● TASK TO COMPLETE: The answer must consist of every line in the data below that holds the word "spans".

● LISTED RECORDS:

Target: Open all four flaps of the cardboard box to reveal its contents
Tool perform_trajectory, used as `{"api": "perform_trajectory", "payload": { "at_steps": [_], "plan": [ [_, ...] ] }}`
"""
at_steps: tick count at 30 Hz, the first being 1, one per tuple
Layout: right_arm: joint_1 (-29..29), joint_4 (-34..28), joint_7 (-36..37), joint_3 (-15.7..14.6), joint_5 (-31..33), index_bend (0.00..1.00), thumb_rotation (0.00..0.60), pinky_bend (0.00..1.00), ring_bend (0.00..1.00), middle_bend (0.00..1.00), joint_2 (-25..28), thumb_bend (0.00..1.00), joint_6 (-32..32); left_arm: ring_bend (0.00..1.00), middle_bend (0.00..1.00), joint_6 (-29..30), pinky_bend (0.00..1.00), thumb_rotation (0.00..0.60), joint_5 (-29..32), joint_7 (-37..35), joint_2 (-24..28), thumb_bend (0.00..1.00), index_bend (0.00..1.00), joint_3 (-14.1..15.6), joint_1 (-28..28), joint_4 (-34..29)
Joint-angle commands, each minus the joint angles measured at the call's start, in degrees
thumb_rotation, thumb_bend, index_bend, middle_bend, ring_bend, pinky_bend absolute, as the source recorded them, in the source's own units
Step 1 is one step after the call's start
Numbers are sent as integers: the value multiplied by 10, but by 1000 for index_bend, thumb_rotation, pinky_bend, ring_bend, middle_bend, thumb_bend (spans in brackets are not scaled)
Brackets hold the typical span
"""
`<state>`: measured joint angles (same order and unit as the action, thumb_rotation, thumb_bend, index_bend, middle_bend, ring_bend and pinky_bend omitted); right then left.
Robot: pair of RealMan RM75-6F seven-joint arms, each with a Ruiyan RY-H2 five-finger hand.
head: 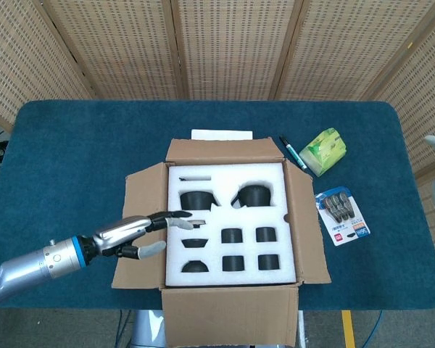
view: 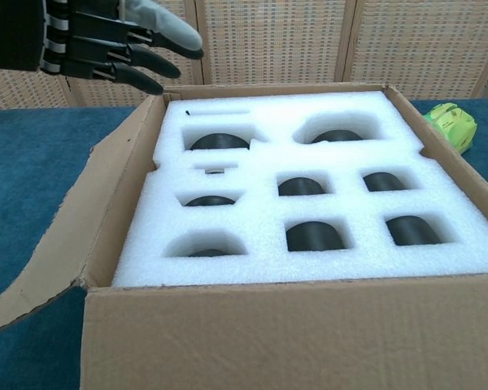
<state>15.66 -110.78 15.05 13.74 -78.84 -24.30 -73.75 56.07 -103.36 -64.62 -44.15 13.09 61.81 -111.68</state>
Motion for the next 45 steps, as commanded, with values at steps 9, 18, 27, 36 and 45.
{"api": "perform_trajectory", "payload": {
  "at_steps": [9,18,27,36,45],
  "plan": [
    [5,1,-48,-3,15,108,600,0,0,190,-30,672,4,0,0,78,0,160,294,556,-31,489,137,-66,-158,-22],
    [6,-8,-99,-10,23,88,600,0,0,154,-56,672,3,0,0,134,0,175,329,684,-34,489,138,-79,-206,-31],
    [8,-14,-143,-14,39,74,600,0,0,124,-91,672,0,0,0,200,0,212,318,789,-44,489,138,-88,-260,-36],
    [2,-21,-184,-20,46,52,600,0,0,94,-125,672,-18,0,0,263,0,222,295,842,-60,489,139,-92,-318,-32],
    [3,-30,-223,-28,49,38,600,0,0,74,-155,672,-18,0,0,307,0,223,260,866,-77,486,154,-97,-372,-30]
  ]
}}
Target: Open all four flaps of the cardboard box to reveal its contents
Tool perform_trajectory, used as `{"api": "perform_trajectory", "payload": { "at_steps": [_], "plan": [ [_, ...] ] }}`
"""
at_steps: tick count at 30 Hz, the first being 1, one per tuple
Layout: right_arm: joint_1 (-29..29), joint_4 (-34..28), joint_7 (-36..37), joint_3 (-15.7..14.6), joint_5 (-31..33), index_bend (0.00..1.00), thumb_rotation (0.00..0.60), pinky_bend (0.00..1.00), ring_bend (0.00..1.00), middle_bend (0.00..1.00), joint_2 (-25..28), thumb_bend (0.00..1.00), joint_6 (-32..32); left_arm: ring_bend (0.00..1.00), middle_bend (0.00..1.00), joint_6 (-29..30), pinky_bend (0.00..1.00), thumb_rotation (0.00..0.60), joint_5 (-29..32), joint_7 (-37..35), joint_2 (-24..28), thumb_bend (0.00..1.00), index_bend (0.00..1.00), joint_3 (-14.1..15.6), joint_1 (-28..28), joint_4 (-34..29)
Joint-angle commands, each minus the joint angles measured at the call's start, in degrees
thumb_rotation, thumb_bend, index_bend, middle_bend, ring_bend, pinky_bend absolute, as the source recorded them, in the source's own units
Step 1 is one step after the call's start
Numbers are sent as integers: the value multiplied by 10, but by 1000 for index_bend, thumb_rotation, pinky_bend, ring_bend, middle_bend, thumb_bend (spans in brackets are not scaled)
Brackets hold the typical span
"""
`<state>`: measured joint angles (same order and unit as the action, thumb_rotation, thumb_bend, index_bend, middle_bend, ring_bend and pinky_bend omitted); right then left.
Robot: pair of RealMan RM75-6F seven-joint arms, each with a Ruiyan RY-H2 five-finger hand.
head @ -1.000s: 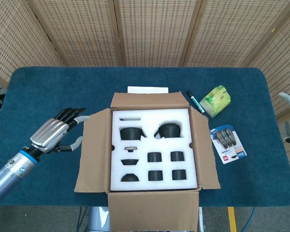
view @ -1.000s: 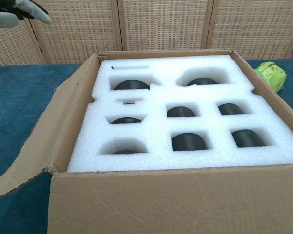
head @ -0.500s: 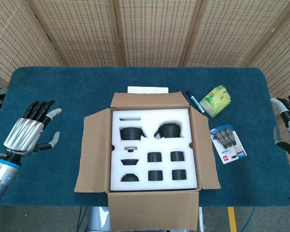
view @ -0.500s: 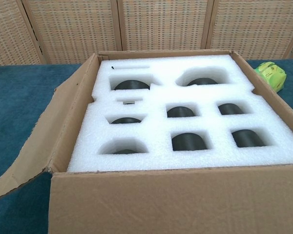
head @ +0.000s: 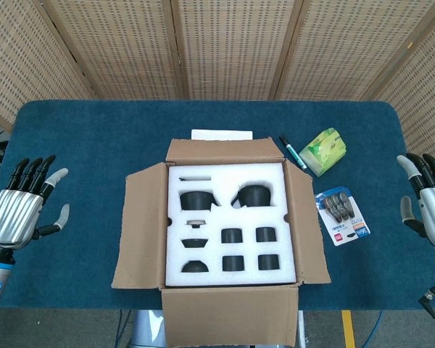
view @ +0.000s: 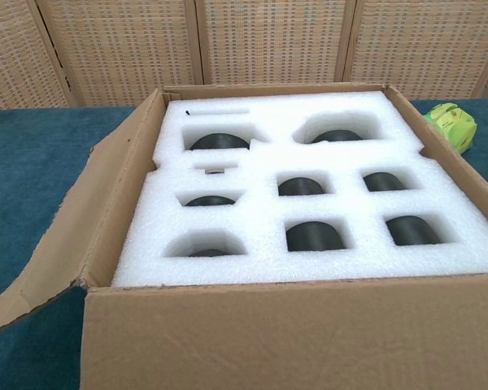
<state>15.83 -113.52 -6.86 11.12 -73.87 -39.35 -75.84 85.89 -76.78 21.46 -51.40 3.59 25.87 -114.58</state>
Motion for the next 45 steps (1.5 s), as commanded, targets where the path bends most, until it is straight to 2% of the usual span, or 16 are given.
{"api": "perform_trajectory", "payload": {
  "at_steps": [1,16,45],
  "plan": [
    [2,-3,-6,-3,0,37,600,0,0,71,-7,672,4,0,0,10,0,223,-6,5,-4,486,154,-2,-18,-3],
    [-9,-1,-36,-16,-4,36,600,0,0,68,-48,672,-13,0,0,21,0,223,0,1,-11,481,155,-12,-73,-8],
    [23,47,-42,-6,20,36,600,0,0,68,-91,672,29,0,0,-17,0,222,38,-2,-23,467,167,-57,-93,-4]
  ]
}}
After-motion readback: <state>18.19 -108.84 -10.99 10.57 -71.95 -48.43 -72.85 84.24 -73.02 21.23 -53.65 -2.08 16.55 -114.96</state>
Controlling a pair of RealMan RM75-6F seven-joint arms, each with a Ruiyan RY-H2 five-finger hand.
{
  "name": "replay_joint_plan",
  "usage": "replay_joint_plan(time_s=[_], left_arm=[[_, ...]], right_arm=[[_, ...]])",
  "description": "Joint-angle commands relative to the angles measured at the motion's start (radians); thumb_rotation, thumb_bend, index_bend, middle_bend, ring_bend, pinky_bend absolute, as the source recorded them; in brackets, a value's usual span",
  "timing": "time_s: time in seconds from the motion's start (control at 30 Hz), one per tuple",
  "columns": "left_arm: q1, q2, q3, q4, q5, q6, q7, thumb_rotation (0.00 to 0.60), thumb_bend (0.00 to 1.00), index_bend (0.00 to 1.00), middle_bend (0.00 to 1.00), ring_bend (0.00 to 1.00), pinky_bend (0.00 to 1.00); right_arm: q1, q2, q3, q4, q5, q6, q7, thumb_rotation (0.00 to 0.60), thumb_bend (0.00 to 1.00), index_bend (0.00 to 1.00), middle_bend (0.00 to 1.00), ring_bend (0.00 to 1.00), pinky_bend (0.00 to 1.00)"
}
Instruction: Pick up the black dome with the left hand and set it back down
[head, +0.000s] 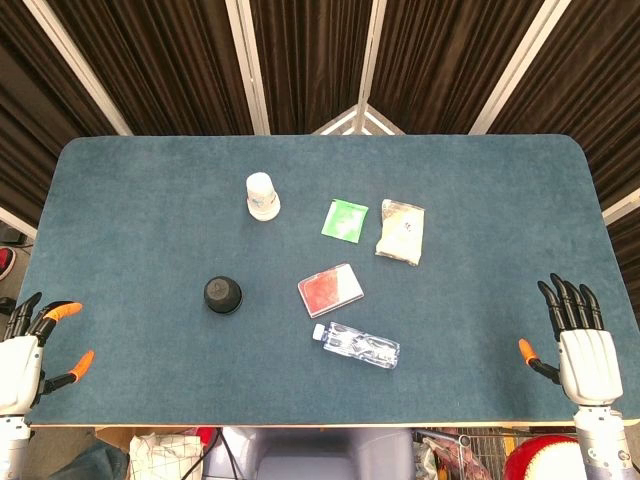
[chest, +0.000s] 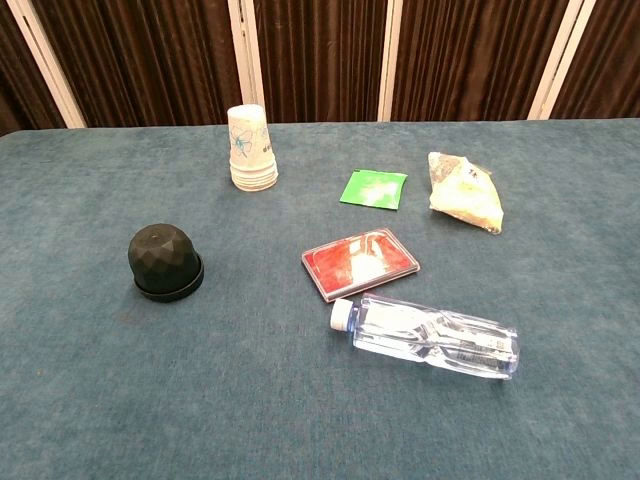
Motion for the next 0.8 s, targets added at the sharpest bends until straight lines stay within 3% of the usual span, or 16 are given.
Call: replay_joint_plan(time_s=[0.03, 0.4, 0.6, 0.8], left_arm=[[0.001, 0.000, 0.003, -0.001, 0.004, 0.000, 0.003, 0.600, 0.36, 0.27, 0.20, 0.00, 0.00], [-0.001, -0.013, 0.025, 0.002, 0.046, -0.007, 0.013, 0.600, 0.36, 0.23, 0.20, 0.00, 0.00], [-0.019, -0.027, 0.012, 0.018, 0.020, -0.037, 0.006, 0.600, 0.35, 0.21, 0.19, 0.00, 0.00], [-0.034, -0.049, 0.001, 0.034, 0.021, -0.048, -0.018, 0.600, 0.26, 0.16, 0.15, 0.00, 0.00]], right_arm=[[0.000, -0.001, -0.001, 0.003, 0.001, -0.003, 0.000, 0.600, 0.29, 0.07, 0.02, 0.07, 0.01], [-0.002, 0.002, -0.002, 0.008, -0.008, 0.009, 0.018, 0.600, 0.29, 0.07, 0.02, 0.07, 0.01], [0.002, -0.001, -0.001, 0.016, -0.001, -0.001, 0.024, 0.600, 0.29, 0.07, 0.02, 0.07, 0.01], [-0.009, 0.005, -0.019, 0.009, -0.016, 0.007, 0.031, 0.600, 0.29, 0.07, 0.02, 0.07, 0.01]])
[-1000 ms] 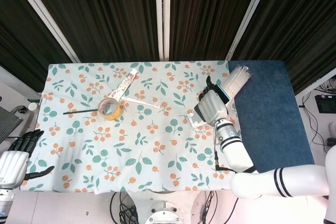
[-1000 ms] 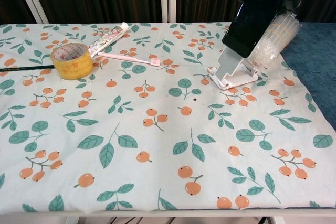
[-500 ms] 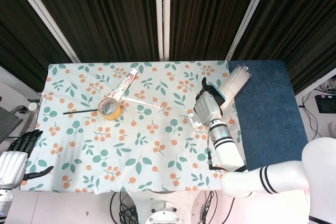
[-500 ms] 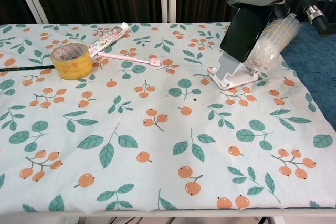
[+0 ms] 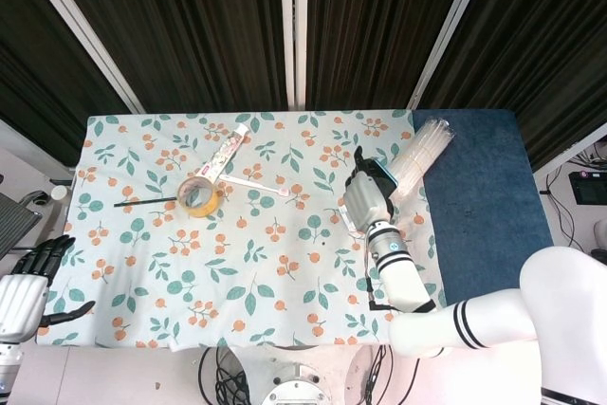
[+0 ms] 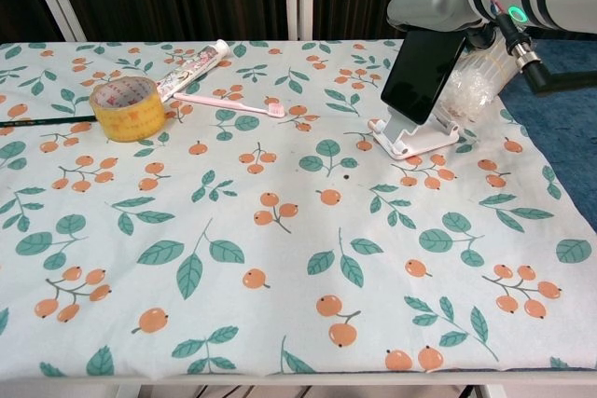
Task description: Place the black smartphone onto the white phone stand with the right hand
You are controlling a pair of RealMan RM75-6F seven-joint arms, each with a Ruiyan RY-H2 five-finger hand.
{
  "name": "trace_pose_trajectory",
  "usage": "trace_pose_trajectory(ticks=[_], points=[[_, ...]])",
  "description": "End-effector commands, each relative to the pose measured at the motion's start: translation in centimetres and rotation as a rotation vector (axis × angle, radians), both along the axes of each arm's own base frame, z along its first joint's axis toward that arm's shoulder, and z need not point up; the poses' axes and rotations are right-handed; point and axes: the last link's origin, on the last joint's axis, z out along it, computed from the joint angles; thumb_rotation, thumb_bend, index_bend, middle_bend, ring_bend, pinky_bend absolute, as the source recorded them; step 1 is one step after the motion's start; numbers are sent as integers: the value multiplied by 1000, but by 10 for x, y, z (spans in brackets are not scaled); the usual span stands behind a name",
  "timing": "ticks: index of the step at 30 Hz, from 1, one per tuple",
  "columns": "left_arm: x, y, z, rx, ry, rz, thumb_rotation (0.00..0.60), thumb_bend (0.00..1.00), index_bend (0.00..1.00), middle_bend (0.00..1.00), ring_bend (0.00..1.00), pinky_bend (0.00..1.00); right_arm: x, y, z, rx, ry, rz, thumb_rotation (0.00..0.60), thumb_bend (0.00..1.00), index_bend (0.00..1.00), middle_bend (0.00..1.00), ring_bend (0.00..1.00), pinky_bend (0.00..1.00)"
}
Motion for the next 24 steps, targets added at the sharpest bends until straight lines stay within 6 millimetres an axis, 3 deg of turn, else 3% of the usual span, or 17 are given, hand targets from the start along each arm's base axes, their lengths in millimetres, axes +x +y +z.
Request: trace_pose_trajectory(ticks=[1,24], points=[[-1,-1,0,-1,-10,3,457,74,88,88,99,213,0,0,-3,-1,10,-5,600,385,489,325,342,0],[-5,-3,5,9,-25,-2,455,74,88,88,99,214,0,5,-31,-61,57,-45,600,386,477,325,334,0]])
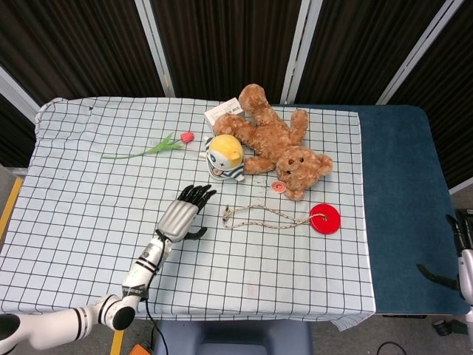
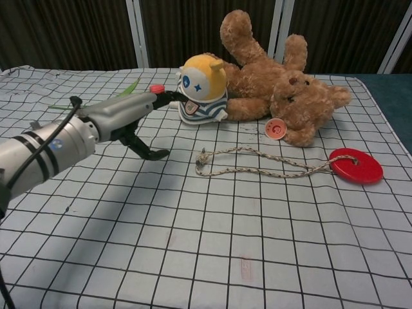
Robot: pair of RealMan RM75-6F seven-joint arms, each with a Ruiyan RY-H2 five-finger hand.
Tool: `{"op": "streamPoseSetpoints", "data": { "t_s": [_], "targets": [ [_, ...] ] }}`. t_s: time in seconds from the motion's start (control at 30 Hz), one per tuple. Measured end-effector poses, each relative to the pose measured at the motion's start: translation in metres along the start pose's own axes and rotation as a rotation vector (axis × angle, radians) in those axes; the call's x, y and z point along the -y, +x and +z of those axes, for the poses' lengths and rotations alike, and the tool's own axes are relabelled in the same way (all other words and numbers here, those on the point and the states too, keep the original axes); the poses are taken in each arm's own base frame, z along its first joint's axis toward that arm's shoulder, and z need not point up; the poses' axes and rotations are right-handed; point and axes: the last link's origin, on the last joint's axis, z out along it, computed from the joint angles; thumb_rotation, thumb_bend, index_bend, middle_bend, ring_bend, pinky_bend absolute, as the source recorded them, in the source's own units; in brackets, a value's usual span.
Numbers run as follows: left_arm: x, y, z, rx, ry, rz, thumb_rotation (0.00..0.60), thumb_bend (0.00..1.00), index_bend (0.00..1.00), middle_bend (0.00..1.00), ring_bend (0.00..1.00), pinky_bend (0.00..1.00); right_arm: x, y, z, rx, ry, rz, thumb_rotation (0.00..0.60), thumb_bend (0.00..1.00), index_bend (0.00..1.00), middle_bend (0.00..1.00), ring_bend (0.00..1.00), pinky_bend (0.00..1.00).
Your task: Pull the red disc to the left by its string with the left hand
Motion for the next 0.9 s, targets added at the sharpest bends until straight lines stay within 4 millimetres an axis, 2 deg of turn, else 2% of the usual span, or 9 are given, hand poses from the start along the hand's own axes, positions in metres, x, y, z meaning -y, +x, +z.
{"op": "streamPoseSetpoints", "data": {
  "t_s": [0.17, 0.47, 0.67, 0.9],
  "targets": [
    [-0.010, -0.011, 0.026, 0.021, 0.011, -0.010, 0.600, 0.33, 0.02, 0.03, 0.00, 0.00, -0.003, -0.001, 0.001, 0.003, -0.008, 0.007, 0.600, 0.03, 0.00, 0.00, 0.00, 0.00],
    [-0.029, -0.027, 0.059, 0.055, 0.021, -0.035, 0.600, 0.33, 0.04, 0.04, 0.00, 0.00, -0.006, 0.000, 0.002, 0.002, -0.016, 0.010, 0.600, 0.03, 0.00, 0.00, 0.00, 0.00],
    [-0.052, -0.032, 0.071, 0.062, -0.003, -0.088, 0.600, 0.33, 0.07, 0.06, 0.00, 0.00, -0.010, 0.000, 0.003, 0.005, -0.029, 0.009, 0.600, 0.03, 0.00, 0.00, 0.00, 0.00],
    [-0.054, -0.041, 0.081, 0.075, 0.012, -0.063, 0.600, 0.33, 0.11, 0.06, 0.00, 0.00, -0.013, 0.001, 0.002, 0.002, -0.036, 0.011, 0.600, 0.03, 0.00, 0.00, 0.00, 0.00]
  ]
}}
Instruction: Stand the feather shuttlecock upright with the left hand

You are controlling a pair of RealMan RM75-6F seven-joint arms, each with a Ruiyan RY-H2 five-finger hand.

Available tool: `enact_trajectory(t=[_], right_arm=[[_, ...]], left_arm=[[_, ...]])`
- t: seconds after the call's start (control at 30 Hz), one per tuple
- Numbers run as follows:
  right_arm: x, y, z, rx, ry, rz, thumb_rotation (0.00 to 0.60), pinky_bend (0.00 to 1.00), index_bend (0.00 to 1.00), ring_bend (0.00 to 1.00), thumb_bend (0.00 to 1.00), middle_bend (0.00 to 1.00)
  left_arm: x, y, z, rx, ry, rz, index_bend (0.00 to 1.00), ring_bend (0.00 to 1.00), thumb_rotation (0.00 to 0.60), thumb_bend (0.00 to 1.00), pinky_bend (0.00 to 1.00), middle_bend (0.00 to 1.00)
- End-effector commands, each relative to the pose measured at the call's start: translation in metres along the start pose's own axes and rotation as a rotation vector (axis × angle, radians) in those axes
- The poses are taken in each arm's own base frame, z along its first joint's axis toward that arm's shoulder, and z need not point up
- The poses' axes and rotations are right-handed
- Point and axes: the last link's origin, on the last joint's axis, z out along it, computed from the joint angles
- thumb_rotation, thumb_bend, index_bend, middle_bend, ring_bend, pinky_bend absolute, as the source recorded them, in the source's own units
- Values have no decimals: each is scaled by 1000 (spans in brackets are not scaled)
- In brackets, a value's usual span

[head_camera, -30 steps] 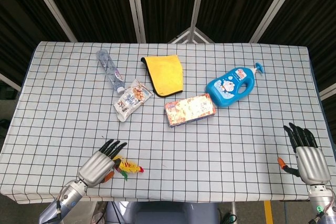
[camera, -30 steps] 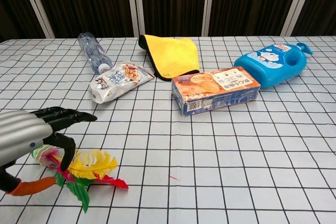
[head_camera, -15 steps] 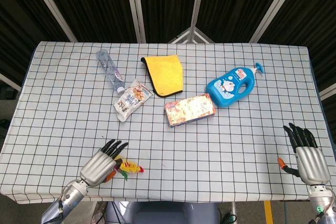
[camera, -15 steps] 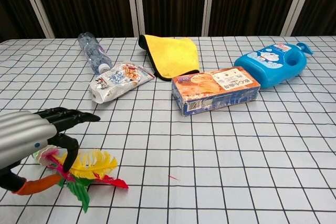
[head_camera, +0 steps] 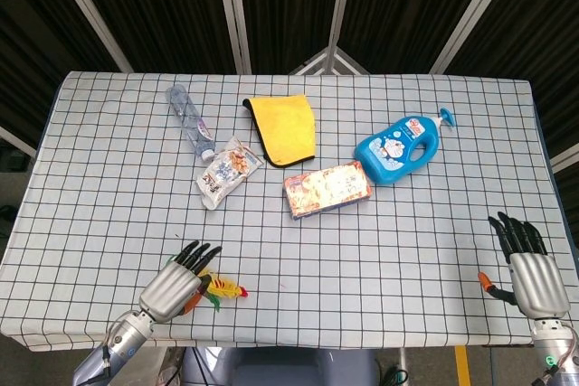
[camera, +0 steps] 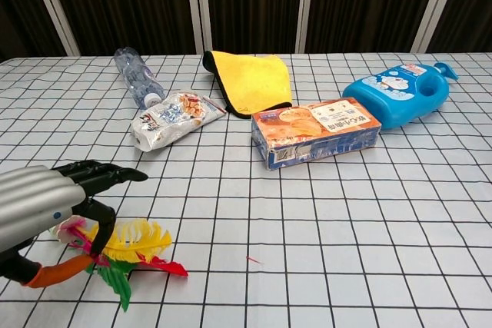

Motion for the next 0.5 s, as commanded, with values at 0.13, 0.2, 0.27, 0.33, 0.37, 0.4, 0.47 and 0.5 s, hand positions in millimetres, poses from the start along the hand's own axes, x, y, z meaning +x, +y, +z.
enact_trajectory(t=[0.13, 0.2, 0.27, 0.33, 0.37, 0.4, 0.47, 0.5], right_arm=[[0, 0, 0, -2, 0, -2, 600, 0, 0, 0, 333, 0], [0, 0, 0, 0, 0, -3, 600, 0, 0, 0, 334, 0], [0, 0, 0, -1, 0, -2, 600, 0, 0, 0, 333, 0], [0, 0, 0, -2, -1, -2, 600, 0, 0, 0, 333, 0], [0, 0, 0, -2, -1, -2, 600, 0, 0, 0, 334, 0], [0, 0, 0, -3, -1, -2, 600, 0, 0, 0, 334, 0], [0, 0, 0, -2, 1, -2, 600, 0, 0, 0, 334, 0], [0, 0, 0, -1, 1, -2, 600, 0, 0, 0, 334, 0]], left_arm=[[2, -1, 1, 1, 14, 0, 588, 0, 600, 630, 0, 28], [7, -2, 3, 5, 30, -5, 589, 0, 600, 633, 0, 28], [11, -3, 4, 8, 44, -7, 590, 0, 600, 635, 0, 28], [17, -4, 7, 13, 65, -11, 590, 0, 600, 636, 0, 29], [21, -5, 8, 18, 77, -17, 590, 0, 600, 635, 0, 29], [24, -6, 9, 23, 88, -24, 591, 0, 600, 635, 0, 30], [33, -9, 11, 37, 110, -42, 592, 0, 600, 636, 0, 34], [37, -11, 12, 43, 121, -49, 593, 0, 600, 636, 0, 36]])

● ANSWER FOR THIS EXERCISE:
Numbers are sent as integers: the value multiplied by 10, but by 1000 for index_bend, thumb_rotation, pinky_bend, ring_bend, middle_bend, thumb_bend (spans in brackets are not scaled)
Numbers are sent as integers: the value multiplied by 10, but by 1000 for index_bend, thumb_rotation, pinky_bend, ring_bend, middle_bend, thumb_bend (spans in brackets are not scaled)
  "description": "End-effector commands, each relative to the pose measured at the motion's start: translation in centimetres and rotation as a rotation vector (axis × angle, radians), both along the axes of each arm's own base frame, z along its first joint's axis toward that arm's shoulder, and z need not point up; the poses' axes and rotations are right-handed; point and axes: the last link's origin, on the last joint's axis, z out along it, computed from the joint angles; thumb_rotation, thumb_bend, index_bend, middle_bend, ring_bend, pinky_bend absolute, as the source recorded them; step 1 is one step after the motion's start; numbers are sent as integers: the value multiplied by 1000, but by 10 for x, y, z (spans in brackets are not scaled); the usual span stands behind a name",
- Values have no decimals: each is scaled by 1000 (spans in brackets are not scaled)

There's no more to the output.